◆ What you will do ◆
While reading through the material below, copy each line that holds the word "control".

◆ Materials provided ◆
--- START ---

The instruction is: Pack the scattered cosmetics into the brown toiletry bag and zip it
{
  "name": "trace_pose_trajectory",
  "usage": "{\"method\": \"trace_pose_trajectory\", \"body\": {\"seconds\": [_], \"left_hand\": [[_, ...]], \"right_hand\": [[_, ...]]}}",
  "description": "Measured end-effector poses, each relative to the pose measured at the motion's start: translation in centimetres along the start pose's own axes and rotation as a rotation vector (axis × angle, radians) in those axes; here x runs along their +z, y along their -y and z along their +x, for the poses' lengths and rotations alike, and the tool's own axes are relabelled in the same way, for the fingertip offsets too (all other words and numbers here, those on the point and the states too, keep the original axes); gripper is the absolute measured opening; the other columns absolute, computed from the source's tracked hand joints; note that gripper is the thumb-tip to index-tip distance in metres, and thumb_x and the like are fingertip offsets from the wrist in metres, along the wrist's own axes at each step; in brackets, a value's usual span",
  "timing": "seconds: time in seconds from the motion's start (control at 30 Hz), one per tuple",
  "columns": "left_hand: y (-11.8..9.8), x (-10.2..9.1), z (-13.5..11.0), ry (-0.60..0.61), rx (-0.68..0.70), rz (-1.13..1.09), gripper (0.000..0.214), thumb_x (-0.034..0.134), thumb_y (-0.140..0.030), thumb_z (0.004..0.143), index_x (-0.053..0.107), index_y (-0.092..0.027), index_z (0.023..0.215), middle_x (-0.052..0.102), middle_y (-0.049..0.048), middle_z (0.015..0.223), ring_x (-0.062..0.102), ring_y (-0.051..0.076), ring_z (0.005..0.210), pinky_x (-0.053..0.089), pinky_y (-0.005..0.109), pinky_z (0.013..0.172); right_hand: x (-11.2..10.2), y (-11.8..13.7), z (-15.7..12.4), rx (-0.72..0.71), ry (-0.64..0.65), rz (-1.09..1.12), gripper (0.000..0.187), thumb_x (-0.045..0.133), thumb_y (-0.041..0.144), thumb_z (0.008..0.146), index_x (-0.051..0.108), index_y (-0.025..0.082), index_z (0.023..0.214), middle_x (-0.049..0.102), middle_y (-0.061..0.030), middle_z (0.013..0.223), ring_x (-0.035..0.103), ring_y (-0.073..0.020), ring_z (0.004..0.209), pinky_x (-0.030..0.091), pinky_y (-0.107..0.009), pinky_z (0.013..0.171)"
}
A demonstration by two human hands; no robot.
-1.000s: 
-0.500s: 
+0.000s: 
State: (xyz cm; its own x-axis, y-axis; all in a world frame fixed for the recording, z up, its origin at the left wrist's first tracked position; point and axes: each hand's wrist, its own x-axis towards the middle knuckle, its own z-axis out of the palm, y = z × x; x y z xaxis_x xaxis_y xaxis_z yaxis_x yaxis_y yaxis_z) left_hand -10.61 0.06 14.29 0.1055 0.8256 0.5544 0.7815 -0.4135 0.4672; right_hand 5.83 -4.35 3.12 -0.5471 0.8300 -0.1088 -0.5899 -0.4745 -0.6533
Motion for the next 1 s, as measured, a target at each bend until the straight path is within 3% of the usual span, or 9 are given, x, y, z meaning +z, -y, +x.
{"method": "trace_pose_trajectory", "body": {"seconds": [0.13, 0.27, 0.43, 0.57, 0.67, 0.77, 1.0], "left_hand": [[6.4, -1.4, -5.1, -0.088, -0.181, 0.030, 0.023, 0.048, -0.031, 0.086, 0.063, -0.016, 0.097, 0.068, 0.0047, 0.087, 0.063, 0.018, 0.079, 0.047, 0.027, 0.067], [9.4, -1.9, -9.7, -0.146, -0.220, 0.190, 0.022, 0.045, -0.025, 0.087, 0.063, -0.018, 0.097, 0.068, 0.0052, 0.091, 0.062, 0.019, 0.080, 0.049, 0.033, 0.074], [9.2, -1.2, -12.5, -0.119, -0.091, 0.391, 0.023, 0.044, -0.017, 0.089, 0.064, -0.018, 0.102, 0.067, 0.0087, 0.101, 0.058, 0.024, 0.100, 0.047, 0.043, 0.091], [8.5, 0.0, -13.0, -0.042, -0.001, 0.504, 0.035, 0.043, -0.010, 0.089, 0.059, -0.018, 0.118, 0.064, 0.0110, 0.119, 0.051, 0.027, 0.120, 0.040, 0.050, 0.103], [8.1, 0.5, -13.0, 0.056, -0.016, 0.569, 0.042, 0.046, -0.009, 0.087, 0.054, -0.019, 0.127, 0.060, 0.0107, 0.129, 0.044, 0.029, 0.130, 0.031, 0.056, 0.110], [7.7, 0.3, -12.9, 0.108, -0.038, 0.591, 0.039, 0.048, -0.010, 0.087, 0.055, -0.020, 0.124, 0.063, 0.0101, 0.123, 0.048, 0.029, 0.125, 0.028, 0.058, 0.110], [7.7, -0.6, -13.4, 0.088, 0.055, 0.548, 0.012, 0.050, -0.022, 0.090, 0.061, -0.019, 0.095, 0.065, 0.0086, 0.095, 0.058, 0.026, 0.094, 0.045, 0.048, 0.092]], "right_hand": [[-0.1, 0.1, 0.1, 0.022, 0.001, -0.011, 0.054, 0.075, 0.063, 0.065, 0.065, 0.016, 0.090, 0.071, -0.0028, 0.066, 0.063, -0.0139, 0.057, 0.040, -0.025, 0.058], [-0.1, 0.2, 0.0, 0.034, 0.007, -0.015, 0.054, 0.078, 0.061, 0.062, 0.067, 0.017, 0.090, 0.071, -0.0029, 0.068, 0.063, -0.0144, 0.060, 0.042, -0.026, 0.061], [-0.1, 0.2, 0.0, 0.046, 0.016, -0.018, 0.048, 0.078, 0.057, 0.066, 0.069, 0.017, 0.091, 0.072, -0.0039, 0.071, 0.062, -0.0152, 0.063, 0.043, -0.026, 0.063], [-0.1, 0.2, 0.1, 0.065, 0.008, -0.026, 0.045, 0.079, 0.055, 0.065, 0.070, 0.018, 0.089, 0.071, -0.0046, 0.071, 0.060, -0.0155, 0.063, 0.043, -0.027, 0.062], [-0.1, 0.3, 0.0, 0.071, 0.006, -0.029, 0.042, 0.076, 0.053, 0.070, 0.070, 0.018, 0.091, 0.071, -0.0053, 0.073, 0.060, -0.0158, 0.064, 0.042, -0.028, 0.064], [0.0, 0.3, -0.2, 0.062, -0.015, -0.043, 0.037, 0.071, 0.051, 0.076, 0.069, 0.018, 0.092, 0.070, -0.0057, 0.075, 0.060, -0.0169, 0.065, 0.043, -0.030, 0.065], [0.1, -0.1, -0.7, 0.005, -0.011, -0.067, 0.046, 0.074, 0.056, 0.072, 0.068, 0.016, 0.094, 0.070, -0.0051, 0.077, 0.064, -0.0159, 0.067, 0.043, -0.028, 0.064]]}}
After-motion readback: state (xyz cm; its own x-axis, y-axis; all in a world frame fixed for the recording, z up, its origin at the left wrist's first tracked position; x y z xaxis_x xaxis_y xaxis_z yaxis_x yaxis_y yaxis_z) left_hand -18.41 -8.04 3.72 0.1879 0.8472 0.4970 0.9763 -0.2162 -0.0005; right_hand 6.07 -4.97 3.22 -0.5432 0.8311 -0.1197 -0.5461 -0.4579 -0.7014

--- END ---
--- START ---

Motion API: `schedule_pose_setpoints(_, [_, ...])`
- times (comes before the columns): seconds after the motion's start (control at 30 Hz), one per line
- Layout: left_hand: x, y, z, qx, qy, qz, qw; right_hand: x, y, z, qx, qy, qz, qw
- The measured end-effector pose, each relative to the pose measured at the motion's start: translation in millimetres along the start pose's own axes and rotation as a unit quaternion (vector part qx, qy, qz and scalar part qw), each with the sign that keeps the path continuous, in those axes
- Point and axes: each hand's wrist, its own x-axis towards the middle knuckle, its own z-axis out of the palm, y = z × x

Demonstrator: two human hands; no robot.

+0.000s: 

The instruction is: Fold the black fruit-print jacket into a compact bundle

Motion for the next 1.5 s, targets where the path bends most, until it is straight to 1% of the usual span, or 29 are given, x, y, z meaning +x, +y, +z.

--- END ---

◆ Answer space ◆
  "timing": "seconds: time in seconds from the motion's start (control at 30 Hz), one per tuple",
- times (comes before the columns): seconds after the motion's start (control at 30 Hz), one per line

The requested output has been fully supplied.